Hasta cuándo Topacio ciega.


-   Mis niveles de ansiedad me impiden escribir de manera hilada y coherente. Enumerar es una actividad más acorde con este estado fragmentado de conciencia.

-          Escribir es sumar ansiedades.

-          De la campaña electoral me quedará un cáncer de pulmón y gordura.

-         Durante los últimos días, para rematar, sólo he podido leer infaustas fotocopias universitarias. No leer ficción me convierte en una persona muy gris.

-    La Academia necesita dejar de citar a Marx por un buen rato. Otra fotocopia que mencione la superestructura y me da un derrame cerebral. Ni hablar del sistema-mundo y otras chorradas de autoayuda para sudacas.

-   Algunos familiares chavistas no dudan en publicar cosas vergonzosas en Facebook.

-       Nada me asusta más que la xenofobia, el clasismo y el nacionalismo caduco que ostentan tantos venezolanos.

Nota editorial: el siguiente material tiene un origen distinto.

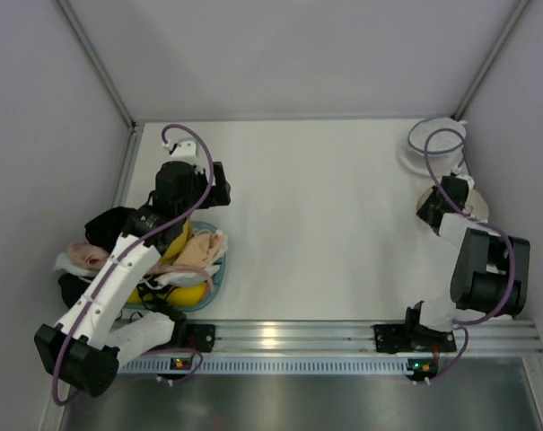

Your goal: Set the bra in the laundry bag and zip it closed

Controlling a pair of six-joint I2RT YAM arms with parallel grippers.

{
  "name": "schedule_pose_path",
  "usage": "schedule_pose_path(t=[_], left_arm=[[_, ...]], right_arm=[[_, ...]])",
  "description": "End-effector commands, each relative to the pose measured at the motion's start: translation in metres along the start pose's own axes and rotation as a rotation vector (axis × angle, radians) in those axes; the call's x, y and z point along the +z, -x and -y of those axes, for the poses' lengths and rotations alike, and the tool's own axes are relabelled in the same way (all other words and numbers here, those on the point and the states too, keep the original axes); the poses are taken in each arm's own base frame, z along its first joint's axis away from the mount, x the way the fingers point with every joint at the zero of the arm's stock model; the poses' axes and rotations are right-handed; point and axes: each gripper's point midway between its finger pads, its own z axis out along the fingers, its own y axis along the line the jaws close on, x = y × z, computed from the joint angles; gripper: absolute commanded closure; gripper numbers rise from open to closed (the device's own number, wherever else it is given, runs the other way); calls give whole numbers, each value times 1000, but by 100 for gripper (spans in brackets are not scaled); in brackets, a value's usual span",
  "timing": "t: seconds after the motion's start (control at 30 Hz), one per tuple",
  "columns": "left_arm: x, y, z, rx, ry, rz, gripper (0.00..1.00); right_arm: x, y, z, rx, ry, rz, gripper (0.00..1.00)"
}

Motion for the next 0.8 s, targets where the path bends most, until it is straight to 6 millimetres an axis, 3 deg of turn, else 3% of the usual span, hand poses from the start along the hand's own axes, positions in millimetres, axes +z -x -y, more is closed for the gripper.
schedule_pose_path(t=[0.0,0.03,0.07,0.1,0.3,0.4,0.43,0.57,0.67,0.77], left_arm=[[-8,19,10,-4,-59,74,1],[-9,20,12,-3,-68,74,1],[-10,19,17,-2,-96,67,1],[-11,19,19,0,-110,66,1],[-15,19,37,6,-212,55,1],[-13,16,47,2,-265,28,1],[-13,14,50,4,-280,18,2],[-10,11,55,-7,-303,-4,2],[-10,9,53,-13,-292,-3,2],[-10,10,52,-9,-285,2,2]], right_arm=[[-15,-2,-50,-134,117,-9,83],[-20,0,-55,-153,98,2,91],[-31,-14,-78,-205,158,-26,93],[-44,-14,-89,-210,196,-19,94],[-116,-69,-151,-233,470,-101,97],[-150,-105,-191,-274,617,-150,98],[-168,-126,-209,-322,684,-177,98],[-207,-176,-265,-407,867,-238,100],[-232,-214,-286,-530,944,-297,100],[-252,-239,-285,-595,978,-353,98]])
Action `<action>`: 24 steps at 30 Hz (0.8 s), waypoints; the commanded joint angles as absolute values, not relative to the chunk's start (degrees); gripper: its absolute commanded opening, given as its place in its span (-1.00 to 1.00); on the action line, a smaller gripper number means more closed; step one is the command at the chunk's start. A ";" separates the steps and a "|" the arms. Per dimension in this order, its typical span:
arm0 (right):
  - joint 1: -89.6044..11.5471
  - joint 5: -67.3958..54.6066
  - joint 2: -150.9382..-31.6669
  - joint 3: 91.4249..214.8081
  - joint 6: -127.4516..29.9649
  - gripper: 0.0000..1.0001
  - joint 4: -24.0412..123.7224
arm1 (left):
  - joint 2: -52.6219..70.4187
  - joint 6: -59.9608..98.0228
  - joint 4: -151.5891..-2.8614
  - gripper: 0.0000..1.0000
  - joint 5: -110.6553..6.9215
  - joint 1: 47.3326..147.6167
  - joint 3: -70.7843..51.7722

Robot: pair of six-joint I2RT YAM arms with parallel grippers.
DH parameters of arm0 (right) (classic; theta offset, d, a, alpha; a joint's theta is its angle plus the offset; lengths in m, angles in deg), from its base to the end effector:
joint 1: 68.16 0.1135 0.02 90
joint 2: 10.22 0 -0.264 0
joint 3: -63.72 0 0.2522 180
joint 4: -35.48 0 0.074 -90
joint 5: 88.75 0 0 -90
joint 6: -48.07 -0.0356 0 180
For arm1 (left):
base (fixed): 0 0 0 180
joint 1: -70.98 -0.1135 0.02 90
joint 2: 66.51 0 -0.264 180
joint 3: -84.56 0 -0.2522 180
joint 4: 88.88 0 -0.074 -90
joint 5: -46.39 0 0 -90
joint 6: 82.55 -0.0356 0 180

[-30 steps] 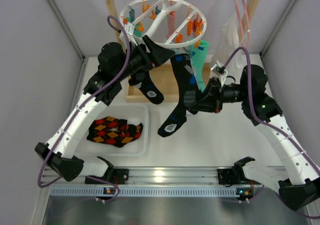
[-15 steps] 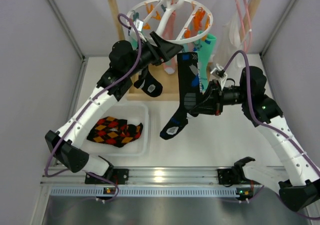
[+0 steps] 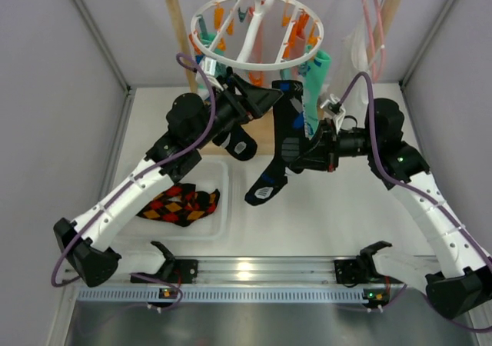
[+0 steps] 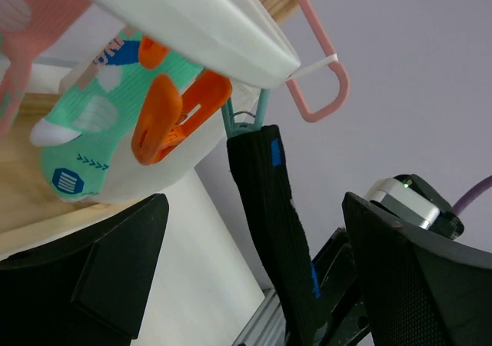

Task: Remove the socks clipped to the hanger

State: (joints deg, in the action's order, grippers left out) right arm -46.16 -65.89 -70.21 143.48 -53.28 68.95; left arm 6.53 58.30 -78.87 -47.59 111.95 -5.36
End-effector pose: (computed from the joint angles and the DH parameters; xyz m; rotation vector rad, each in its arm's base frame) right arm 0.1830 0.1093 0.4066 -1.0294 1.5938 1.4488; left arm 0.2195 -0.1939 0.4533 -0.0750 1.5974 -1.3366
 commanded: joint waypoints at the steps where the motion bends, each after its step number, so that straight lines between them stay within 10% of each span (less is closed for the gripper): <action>1: -47.15 -67.74 -71.21 144.01 -53.09 -1.00 65.24 | 4.94 57.72 -83.56 0.96 -46.57 111.84 -5.13; 24: -47.24 -72.93 -71.13 142.79 -54.32 -1.00 64.18 | 18.83 47.97 -85.93 0.79 -46.33 112.28 9.02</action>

-        Preferiría votar en Venezuela. Pero ya ven, cumpliré con mi responsabilidad desde aquí.

-   ¿Por qué insisten con eso de “no se emocionen, hay que ir a votar”? ¿Emocionarse implica que el domingo, por obra y gracia de Pepeto, olvidaré ir a la Embajada?

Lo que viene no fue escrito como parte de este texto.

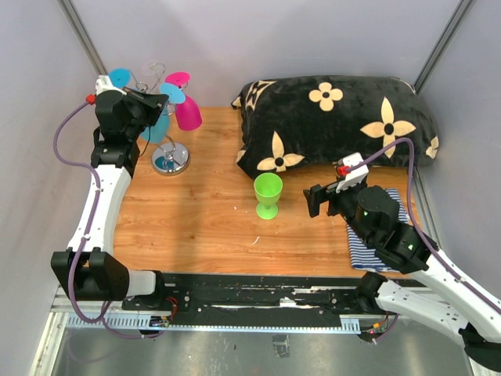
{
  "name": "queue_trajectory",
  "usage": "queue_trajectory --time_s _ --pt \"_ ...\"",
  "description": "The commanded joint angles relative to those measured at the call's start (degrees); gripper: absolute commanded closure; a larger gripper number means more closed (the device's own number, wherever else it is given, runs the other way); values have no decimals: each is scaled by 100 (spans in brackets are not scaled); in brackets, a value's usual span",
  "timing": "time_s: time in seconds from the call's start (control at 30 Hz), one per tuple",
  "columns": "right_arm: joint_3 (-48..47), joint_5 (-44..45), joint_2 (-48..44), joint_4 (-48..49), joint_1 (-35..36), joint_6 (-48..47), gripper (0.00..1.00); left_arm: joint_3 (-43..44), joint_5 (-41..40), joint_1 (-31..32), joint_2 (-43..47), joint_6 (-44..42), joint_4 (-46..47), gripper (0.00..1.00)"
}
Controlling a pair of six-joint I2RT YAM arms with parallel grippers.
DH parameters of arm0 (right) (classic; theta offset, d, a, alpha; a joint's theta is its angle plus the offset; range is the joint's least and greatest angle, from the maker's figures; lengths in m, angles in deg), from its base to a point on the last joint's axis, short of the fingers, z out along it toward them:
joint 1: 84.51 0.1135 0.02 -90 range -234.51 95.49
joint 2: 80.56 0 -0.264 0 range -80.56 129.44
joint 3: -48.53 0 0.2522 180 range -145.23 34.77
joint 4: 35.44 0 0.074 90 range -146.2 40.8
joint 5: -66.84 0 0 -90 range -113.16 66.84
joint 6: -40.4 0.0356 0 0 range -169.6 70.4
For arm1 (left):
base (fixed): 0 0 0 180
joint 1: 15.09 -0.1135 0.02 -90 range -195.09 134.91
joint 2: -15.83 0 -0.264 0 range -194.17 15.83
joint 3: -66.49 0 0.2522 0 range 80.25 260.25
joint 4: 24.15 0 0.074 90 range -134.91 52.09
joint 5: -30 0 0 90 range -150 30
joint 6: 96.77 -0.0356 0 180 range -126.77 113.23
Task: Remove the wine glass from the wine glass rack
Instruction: Pick up the wine glass from the wine rack.
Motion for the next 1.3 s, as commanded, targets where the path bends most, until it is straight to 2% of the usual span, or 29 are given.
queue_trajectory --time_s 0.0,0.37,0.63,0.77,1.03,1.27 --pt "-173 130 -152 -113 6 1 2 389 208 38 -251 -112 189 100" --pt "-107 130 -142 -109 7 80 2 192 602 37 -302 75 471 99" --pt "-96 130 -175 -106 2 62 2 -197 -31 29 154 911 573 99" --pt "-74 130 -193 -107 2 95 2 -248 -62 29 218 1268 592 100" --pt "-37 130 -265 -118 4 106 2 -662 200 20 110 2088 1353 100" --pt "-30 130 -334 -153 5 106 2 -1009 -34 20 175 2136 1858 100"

-        Tengo las bolas hinchadas de tanto tibio con superioridad moral. Sí, los mismos que dicen que todos los políticos son iguales. También toda la gente pelotuda es igual, amiguito.

-          Mi agradecimiento con Henrique Capriles. De verdad, pana: gracias.

-     Agradecer no es lo mismo que adular. Y es necesario tener la entereza para reconocer el esfuerzo y la dedicación de otros, porque no sólo se trata de Capriles: hay un gentío allí que trabajó para que hoy sea posible el entusiasmo.

-       A la gente le encanta un milico. Sí, qué obviedad. No por eso deja de resultarme escalofriante.

-        El capo más capo de la vida es el que dice que, de ganar Capriles, el país no cambiará. Patenten la frase e inclúyanla en los bombones Bacci.

-          Qué desgracia tener tantos milicos en la familia. Mi prejuicio más querido es el que guardo (con celo) contra los militares.

-     Casi todos los chavistas que conozco tienen un cargo en la administración pública. Los más jóvenes son rebeldes de cafetín y bono vacacional.

-          A Tibisay Lucena le urge encontrar un camino a un nuevo estilista.

-       Al momento de votar sonará en mi cabeza «Gonna fly now» (sí, la canción de Rocky) Mejor eso que la marcha de Globovisión.

-          El chavismo es malo para la vista.

-       Necesitamos curarnos del infame síndrome de la reelección.  Estoy en contra de un hipotético segundo mandato de Capriles.

-      Argentina hace sus mayores esfuerzos para generarme tanta desazón como Venezuela.  Peor que un gobierno abyecto es tener que cargar con dos.

-          ¿Te estás quejando mucho por la tensión y la polarización electoral? Piensa en los despedidos de PDVSA, en las barbaridades que se dijeron contra Franklin Brito, en la lista Tascón, en los presos políticos (sí, los hay, basta de negaciones), en las últimas declaraciones de Maripili Hernández, en las risas de Izarra. Piensa en los que murieron por culpa de un gobierno de malandros. A lo mejor así pones las cosas en perspectiva.

-     Yo también quiero creer que algún día regresaré a Venezuela. Y si es para trabajar en la educación pública, tantísimo mejor.

-          Tengo cientos de razones para votar y para desear fervientemente una victoria de Capriles.

-    Una de mis mayores razones es mi padre. Mi viejo ya no puede con tanta tristeza. Durante estos años lo vi apagarse, perder toda esperanza. Hay quien vota por sus hijos: yo votaré por mi papá. Él merece vivir sus últimos años con la alegría de haber sido partícipe del cambio.

-          Y como dicen en Margarita: Ojalá nuestro guarapo siempre tenga hielo.